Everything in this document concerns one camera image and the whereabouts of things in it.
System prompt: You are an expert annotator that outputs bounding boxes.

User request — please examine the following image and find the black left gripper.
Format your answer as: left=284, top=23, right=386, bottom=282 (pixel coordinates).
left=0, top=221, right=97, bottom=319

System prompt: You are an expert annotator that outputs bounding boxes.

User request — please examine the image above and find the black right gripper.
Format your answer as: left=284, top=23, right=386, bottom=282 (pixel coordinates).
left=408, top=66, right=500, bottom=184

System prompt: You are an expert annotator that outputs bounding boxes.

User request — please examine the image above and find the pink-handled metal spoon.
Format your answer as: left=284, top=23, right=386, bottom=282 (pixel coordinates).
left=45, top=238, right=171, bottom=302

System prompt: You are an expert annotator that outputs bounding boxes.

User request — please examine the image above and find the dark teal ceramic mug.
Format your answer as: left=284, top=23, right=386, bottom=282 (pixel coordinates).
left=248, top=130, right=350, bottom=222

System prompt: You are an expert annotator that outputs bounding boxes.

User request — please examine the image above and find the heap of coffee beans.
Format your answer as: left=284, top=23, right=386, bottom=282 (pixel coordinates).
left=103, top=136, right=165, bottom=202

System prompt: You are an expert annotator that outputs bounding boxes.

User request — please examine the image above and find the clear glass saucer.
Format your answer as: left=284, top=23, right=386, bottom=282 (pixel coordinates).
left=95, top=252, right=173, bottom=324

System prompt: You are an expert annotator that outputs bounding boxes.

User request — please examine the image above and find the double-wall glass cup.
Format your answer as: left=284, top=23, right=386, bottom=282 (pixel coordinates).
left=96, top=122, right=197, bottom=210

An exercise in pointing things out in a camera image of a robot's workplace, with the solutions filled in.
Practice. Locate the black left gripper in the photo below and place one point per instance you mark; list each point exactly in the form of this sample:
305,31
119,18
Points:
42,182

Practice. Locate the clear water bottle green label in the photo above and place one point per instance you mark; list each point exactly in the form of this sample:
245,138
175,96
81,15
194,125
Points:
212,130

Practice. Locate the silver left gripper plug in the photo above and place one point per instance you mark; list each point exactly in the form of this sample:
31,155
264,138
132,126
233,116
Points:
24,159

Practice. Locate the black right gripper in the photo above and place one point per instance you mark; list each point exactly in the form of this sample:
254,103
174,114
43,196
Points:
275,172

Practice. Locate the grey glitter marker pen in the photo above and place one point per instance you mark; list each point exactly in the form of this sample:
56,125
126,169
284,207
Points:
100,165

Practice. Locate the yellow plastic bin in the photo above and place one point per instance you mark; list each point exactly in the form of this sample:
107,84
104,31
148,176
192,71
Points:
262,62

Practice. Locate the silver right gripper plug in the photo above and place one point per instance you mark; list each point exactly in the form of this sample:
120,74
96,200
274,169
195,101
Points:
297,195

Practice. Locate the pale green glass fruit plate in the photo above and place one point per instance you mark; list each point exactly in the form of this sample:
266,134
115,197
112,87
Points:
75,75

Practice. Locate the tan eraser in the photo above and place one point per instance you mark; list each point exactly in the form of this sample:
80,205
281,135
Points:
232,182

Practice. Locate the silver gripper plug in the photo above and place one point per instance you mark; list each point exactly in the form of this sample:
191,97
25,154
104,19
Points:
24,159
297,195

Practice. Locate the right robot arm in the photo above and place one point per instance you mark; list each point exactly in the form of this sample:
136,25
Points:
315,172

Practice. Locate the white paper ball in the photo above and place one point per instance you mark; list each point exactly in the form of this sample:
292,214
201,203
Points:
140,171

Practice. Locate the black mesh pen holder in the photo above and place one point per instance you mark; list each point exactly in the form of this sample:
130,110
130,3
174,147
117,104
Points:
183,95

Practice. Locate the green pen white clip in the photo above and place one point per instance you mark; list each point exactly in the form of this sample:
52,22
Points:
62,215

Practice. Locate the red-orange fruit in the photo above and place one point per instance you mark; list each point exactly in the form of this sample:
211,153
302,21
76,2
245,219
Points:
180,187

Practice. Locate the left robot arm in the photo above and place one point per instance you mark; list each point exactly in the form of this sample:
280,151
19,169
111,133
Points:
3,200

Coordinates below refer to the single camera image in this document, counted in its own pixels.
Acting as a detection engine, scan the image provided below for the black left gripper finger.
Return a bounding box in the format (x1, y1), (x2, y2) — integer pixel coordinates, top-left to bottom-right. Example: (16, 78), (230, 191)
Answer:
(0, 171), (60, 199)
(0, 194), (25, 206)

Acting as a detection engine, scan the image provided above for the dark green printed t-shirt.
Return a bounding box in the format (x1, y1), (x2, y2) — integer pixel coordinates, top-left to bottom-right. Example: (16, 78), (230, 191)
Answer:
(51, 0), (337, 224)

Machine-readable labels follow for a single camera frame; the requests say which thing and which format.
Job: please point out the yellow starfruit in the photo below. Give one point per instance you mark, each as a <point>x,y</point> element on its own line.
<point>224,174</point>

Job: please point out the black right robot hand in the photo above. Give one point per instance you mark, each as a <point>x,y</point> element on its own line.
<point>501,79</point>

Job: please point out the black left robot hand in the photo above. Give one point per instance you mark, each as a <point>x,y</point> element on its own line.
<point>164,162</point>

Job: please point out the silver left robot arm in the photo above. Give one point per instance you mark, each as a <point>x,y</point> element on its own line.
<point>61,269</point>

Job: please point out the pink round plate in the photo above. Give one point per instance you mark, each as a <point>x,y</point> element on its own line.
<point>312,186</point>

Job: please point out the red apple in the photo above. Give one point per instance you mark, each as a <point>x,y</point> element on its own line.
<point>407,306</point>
★ ★ ★ ★ ★
**What to produce**.
Reproduce the listing above precisely.

**Answer box**.
Everything in this document concerns one camera image and the whereabouts of things in it.
System prompt: You are an expert annotator that outputs bounding boxes.

User request — please examine the following image and find the black left gripper.
Format your answer as: left=284, top=23, right=386, bottom=282 (pixel coordinates).
left=0, top=221, right=97, bottom=319

System prompt: You are an expert annotator that outputs bounding boxes.

User request — please examine the image above and find the black right gripper.
Format your answer as: left=284, top=23, right=386, bottom=282 (pixel coordinates).
left=408, top=66, right=500, bottom=184

System prompt: You are an expert annotator that outputs bounding boxes.

User request — please examine the image above and find the pink-handled metal spoon.
Format your answer as: left=284, top=23, right=386, bottom=282 (pixel coordinates).
left=45, top=238, right=171, bottom=302

System prompt: You are an expert annotator that outputs bounding boxes.

User request — please examine the image above and find the dark teal ceramic mug.
Format your answer as: left=284, top=23, right=386, bottom=282 (pixel coordinates).
left=248, top=130, right=350, bottom=222

System prompt: You are an expert annotator that outputs bounding boxes.

User request — please examine the image above and find the heap of coffee beans.
Format your answer as: left=284, top=23, right=386, bottom=282 (pixel coordinates).
left=103, top=136, right=165, bottom=202

System prompt: You are an expert annotator that outputs bounding boxes.

User request — please examine the image above and find the clear glass saucer.
Format your answer as: left=284, top=23, right=386, bottom=282 (pixel coordinates).
left=95, top=252, right=173, bottom=324

System prompt: You are an expert annotator that outputs bounding boxes.

User request — please examine the image above and find the double-wall glass cup.
Format your answer as: left=284, top=23, right=386, bottom=282 (pixel coordinates).
left=96, top=122, right=197, bottom=210

An exercise in pointing things out in a camera image of a robot's workplace, with the solutions filled in.
Practice. Locate the black left gripper in the photo below and place one point per instance you mark; list each point exactly in the form of this sample:
305,31
119,18
Points:
42,182

Practice. Locate the clear water bottle green label in the photo above and place one point per instance you mark; list each point exactly in the form of this sample:
245,138
175,96
81,15
194,125
Points:
212,130

Practice. Locate the silver left gripper plug in the photo above and place one point per instance you mark; list each point exactly in the form of this sample:
31,155
264,138
132,126
233,116
Points:
24,159

Practice. Locate the black right gripper in the photo above and place one point per instance you mark; list each point exactly in the form of this sample:
254,103
174,114
43,196
Points:
275,172

Practice. Locate the grey glitter marker pen in the photo above and place one point per instance you mark; list each point exactly in the form of this sample:
56,125
126,169
284,207
Points:
100,165

Practice. Locate the yellow plastic bin in the photo above and place one point per instance you mark; list each point exactly in the form of this sample:
107,84
104,31
148,176
192,71
Points:
262,62

Practice. Locate the silver right gripper plug in the photo above and place one point per instance you mark; list each point exactly in the form of this sample:
120,74
96,200
274,169
195,101
Points:
297,195

Practice. Locate the pale green glass fruit plate in the photo above and place one point per instance you mark; list each point exactly in the form of this sample:
266,134
115,197
112,87
Points:
75,75

Practice. Locate the tan eraser in the photo above and place one point per instance you mark; list each point exactly in the form of this sample:
80,205
281,135
Points:
232,182

Practice. Locate the silver gripper plug in the photo above and place one point per instance you mark; list each point exactly in the form of this sample:
191,97
25,154
104,19
Points:
24,159
297,195

Practice. Locate the right robot arm in the photo above and place one point per instance you mark; list each point exactly in the form of this sample:
136,25
Points:
315,172

Practice. Locate the white paper ball in the photo above and place one point per instance you mark; list each point exactly in the form of this sample:
292,214
201,203
Points:
140,171

Practice. Locate the black mesh pen holder in the photo above and place one point per instance you mark; list each point exactly in the form of this sample:
130,110
130,3
174,147
117,104
Points:
183,95

Practice. Locate the green pen white clip in the photo above and place one point per instance you mark; list each point exactly in the form of this sample:
52,22
Points:
62,215

Practice. Locate the red-orange fruit in the photo above and place one point per instance you mark; list each point exactly in the form of this sample:
211,153
302,21
76,2
245,219
Points:
180,187

Practice. Locate the left robot arm in the photo above and place one point per instance you mark; list each point exactly in the form of this sample:
280,151
19,169
111,133
Points:
3,200

Coordinates below refer to the single camera image in this document, counted in its own pixels.
Acting as a detection engine, scan the image provided below for the black left gripper finger.
Return a bounding box in the format (x1, y1), (x2, y2) — integer pixel coordinates, top-left to bottom-right. Example: (16, 78), (230, 191)
Answer:
(0, 171), (60, 199)
(0, 194), (25, 206)

Acting as a detection engine, scan the image provided above for the dark green printed t-shirt.
Return a bounding box in the format (x1, y1), (x2, y2) — integer pixel coordinates, top-left to bottom-right. Example: (16, 78), (230, 191)
Answer:
(51, 0), (337, 224)

Machine-readable labels follow for a single camera frame; the requests say which thing and which format.
Job: please point out the yellow starfruit in the photo below. Give one point per instance you mark, each as a <point>x,y</point> element on its own line.
<point>224,174</point>

Job: please point out the black right robot hand in the photo above. Give one point per instance you mark, each as a <point>x,y</point> element on its own line.
<point>501,79</point>

Job: please point out the black left robot hand in the photo above. Give one point per instance you mark, each as a <point>x,y</point> element on its own line.
<point>164,162</point>

Job: please point out the silver left robot arm in the photo above. Give one point per instance you mark, each as a <point>x,y</point> element on its own line.
<point>61,269</point>

Job: please point out the pink round plate in the photo above. Give one point per instance you mark, each as a <point>x,y</point> element on its own line.
<point>312,186</point>

Job: please point out the red apple in the photo above. Give one point per instance you mark, each as a <point>x,y</point> element on its own line.
<point>407,306</point>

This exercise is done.